Editor’s note: Matthew Casey is Software Analyst with Technology Business Research. He offers insight into Microsoft’s latest earnings report.

HAMPTON, N.H. – Customer and partner dependency on Microsoft (Nasdaq: MSFT) solutions continues to deliver positive financial results amidst the strategic realignment.

The task of overhauling a corporate strategy, realigning internal operations around this strategy, and overturning the leadership of the company can be a daunting task that can have detrimental effects on an organization’s short-term financial results. However, these very circumstances have yet to have a tangible effect on Microsoft, whose 4Q13 results (14.3% year-to-year revenue growth to $24.5 billion) demonstrate the stability provided by deep rooted positioning in its various markets and partner ecosystems.

This stable ecosystem helped deliver positive growth across Microsoft’s commercial businesses in 4Q13, with Commercial Licensing and Commercial Other growing 7.4% and 28.1%, respectively, from a year ago.

Despite shifting its vision from a software provider to a devices and services firm, realigning organizationally to better execute on this vision, and conducting a search for CEO Steve Ballmer’s successor, Microsoft continued to make strides across its business in 4Q13.

Providing the deep roots for Microsoft to weather this transformation is the ecosystem of developers, customers and partners that are heavily dependent on Microsoft in everyday operations. Customer IT environments standardized on solutions such as Office, Outlook and Windows, developers distributing software atop Microsoft’s broad-based platforms and channel partners setting up shop around Microsoft’s solutions provide the cement that solidifies Microsoft in its various markets. For Microsoft, the dependency of customers and partners on Microsoft solutions provides temporary leeway when it comes to realigning and executing on long-term visions.

Realigned corporate structure will permanently change the way Microsoft and its partners interact and engage

While the changes in Microsoft’s strategy and internal alignment will better position the company for long-term growth in a new era of mobile and cloud based IT consumption, the transition will have lasting effects on the way Microsoft engages and works with partners. With Microsoft moving farther up the devices stack with solutions such as Surface and the 4Q13 buy of Nokia’s device business, the former model of relying on partner hardware as the vehicle for its software solutions will begin to shift.

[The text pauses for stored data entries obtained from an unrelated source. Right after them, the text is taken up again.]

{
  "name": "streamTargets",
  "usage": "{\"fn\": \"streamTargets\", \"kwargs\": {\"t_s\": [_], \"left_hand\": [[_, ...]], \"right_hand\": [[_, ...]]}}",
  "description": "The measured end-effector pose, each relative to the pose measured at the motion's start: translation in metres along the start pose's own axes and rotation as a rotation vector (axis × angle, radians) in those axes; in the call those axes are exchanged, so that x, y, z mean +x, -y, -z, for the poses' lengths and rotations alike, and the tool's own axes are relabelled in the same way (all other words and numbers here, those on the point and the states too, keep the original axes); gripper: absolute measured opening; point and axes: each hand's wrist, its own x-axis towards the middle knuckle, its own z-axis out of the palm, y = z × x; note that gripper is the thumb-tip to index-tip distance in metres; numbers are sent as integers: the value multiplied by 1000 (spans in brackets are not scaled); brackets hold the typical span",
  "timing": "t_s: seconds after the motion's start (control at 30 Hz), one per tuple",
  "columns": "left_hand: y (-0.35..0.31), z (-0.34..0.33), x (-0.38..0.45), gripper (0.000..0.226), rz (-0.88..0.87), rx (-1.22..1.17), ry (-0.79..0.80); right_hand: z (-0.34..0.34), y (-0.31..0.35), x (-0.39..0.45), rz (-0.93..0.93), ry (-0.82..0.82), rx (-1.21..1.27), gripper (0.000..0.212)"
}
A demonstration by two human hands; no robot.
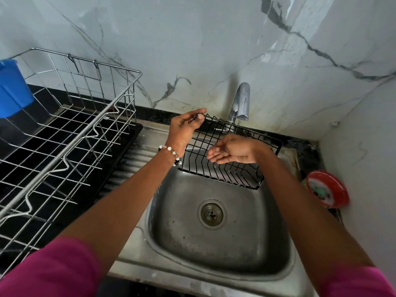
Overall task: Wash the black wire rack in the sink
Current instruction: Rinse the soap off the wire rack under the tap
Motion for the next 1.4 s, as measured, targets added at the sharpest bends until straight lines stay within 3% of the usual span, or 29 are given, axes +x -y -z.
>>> {"fn": "streamTargets", "kwargs": {"t_s": [0.13,0.27,0.37,0.6,0.77,1.1,1.27,1.4], "left_hand": [[0,-1,-1,27,2,-6,-5],[2,-1,-1,29,-10,-18,-15],[3,-3,1,29,-17,-30,-21],[0,5,6,26,-38,-69,-63],[-8,12,7,27,-83,-91,-71],[-9,14,5,30,-144,-51,-34],[-10,14,6,30,-140,-26,-46],[-11,12,7,29,-135,10,-39]], "right_hand": [[1,-5,4,-20,-38,-127,27],[6,-1,4,37,-100,-31,28],[11,-1,7,27,-159,-94,28],[16,4,14,65,-89,102,27],[16,7,17,-18,-96,-147,30],[6,19,22,67,-21,-1,25],[11,7,21,-71,-124,-314,31],[10,7,20,-8,-128,-181,26]]}}
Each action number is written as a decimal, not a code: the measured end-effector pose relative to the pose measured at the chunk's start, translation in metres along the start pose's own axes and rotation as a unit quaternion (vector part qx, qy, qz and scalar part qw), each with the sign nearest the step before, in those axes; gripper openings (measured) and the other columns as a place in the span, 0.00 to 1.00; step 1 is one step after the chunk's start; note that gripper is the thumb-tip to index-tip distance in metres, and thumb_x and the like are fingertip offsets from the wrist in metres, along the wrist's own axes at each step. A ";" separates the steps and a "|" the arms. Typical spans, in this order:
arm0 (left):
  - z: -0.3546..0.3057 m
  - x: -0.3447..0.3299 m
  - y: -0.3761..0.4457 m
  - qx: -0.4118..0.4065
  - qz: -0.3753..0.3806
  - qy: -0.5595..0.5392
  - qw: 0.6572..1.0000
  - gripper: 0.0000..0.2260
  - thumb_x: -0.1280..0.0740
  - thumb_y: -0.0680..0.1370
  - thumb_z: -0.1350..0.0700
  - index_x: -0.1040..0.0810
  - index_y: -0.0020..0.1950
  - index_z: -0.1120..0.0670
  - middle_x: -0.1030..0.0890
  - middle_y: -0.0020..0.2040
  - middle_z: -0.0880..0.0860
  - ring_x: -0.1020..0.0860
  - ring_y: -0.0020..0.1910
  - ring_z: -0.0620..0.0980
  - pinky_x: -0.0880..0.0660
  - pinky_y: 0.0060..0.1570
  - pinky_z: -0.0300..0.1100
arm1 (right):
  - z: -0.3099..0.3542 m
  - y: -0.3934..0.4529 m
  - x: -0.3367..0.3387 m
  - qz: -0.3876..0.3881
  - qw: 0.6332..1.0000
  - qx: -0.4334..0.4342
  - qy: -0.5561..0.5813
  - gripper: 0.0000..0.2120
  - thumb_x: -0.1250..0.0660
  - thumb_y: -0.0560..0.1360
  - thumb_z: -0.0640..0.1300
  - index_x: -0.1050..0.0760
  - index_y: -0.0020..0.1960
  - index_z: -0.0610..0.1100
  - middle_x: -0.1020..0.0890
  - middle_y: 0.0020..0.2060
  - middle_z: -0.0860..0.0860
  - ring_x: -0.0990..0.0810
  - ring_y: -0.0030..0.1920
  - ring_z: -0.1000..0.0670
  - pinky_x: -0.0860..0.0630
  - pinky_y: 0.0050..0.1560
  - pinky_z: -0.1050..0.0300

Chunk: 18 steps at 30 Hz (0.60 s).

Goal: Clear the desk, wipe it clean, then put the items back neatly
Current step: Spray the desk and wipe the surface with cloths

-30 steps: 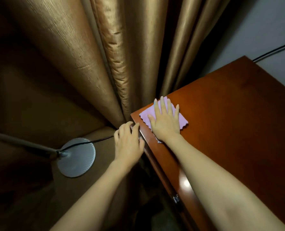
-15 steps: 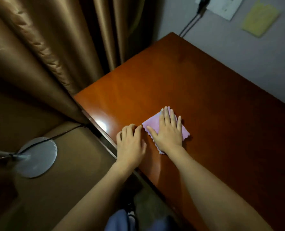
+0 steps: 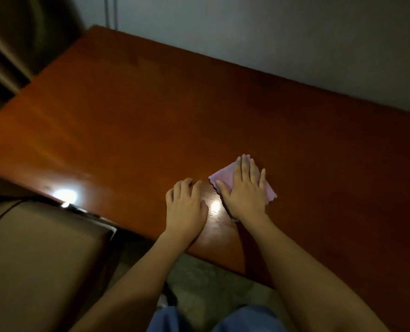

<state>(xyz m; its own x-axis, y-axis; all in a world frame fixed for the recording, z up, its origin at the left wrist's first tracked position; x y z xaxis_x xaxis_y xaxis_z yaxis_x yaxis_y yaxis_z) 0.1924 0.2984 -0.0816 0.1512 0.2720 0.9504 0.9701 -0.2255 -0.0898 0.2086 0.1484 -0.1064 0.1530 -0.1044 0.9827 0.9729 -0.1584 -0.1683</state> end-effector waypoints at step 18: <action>-0.296 -0.089 -0.071 -0.189 0.091 0.033 0.977 0.22 0.44 0.80 0.51 0.38 0.74 0.53 0.35 0.70 0.55 0.39 0.71 0.53 0.44 0.68 0.48 | -0.316 -0.154 0.000 0.003 0.978 -0.200 0.059 0.38 0.57 0.79 0.65 0.63 0.77 0.41 0.61 0.77 0.45 0.63 0.76 0.47 0.66 0.73 0.45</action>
<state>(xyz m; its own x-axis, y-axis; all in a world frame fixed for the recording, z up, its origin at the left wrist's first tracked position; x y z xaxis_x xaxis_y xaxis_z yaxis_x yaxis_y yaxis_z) 0.0538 0.0131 -0.0712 0.2892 0.1369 0.9474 0.7872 -0.5971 -0.1539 0.0045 -0.1376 -0.1045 0.1134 -0.2158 0.9698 0.8234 -0.5258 -0.2133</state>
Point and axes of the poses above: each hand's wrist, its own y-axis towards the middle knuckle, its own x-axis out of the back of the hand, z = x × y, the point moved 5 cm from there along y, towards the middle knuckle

In addition, Microsoft’s model for engaging with channel partners to distribute software solutions will continually evolve as Microsoft’s applications become increasingly cloud based. This evolution was demonstrated in 4Q13 as Microsoft announced 15-50% cuts to cloud sales commissions for its partner ecosystem, opting to begin rewarding channel partners for value-add innovation and services around solutions such as Office 365 as opposed to a referral based model. While partners will have less monetary incentive to simply resell Microsoft’s products, the continued demand for Microsoft solutions as standard core business applications will help sustain the base of channel partners by demonstrating the viability of Microsoft’s cloud solutions as sustainable business drivers for partners.

Engaging developers beyond traditional IT environments will be a key focus 

Similar to Microsoft’s dependence on the channel, much of Microsoft’s success to-date stems from developer acceptance of its platform as a viable standard for their business models. As Microsoft continues expanding its solutions to cloud and mobile based platforms, improving functionality of these platforms and providing a viable foundation for ISV businesses will help transition this developer base beyond traditional IT environments.

While continued adoption of solutions such as Dynamics CRM, Office 365 and Surface tablets validate Microsoft’s solutions as long-term platforms for ISV business models, improved features and functionality on platforms such as Azure will help solidify the sticking points for developers. Part of this strategy involves improved functionality of the Azure platform itself, which in 4Q13 announced new features in its development and test capabilities.

Support for staged publishing capabilities, rolled out in 4Q13, provides improved flexibility for testing applications and websites prior to full implementation, while expanded integration with monitoring tools for SQL server databases provides better insight and control for ISVs.

While these features alone will not deliver tangible financial results, the continued focus on improving platform functionality will help Microsoft establish and solidify its developer ecosystem in the cloud.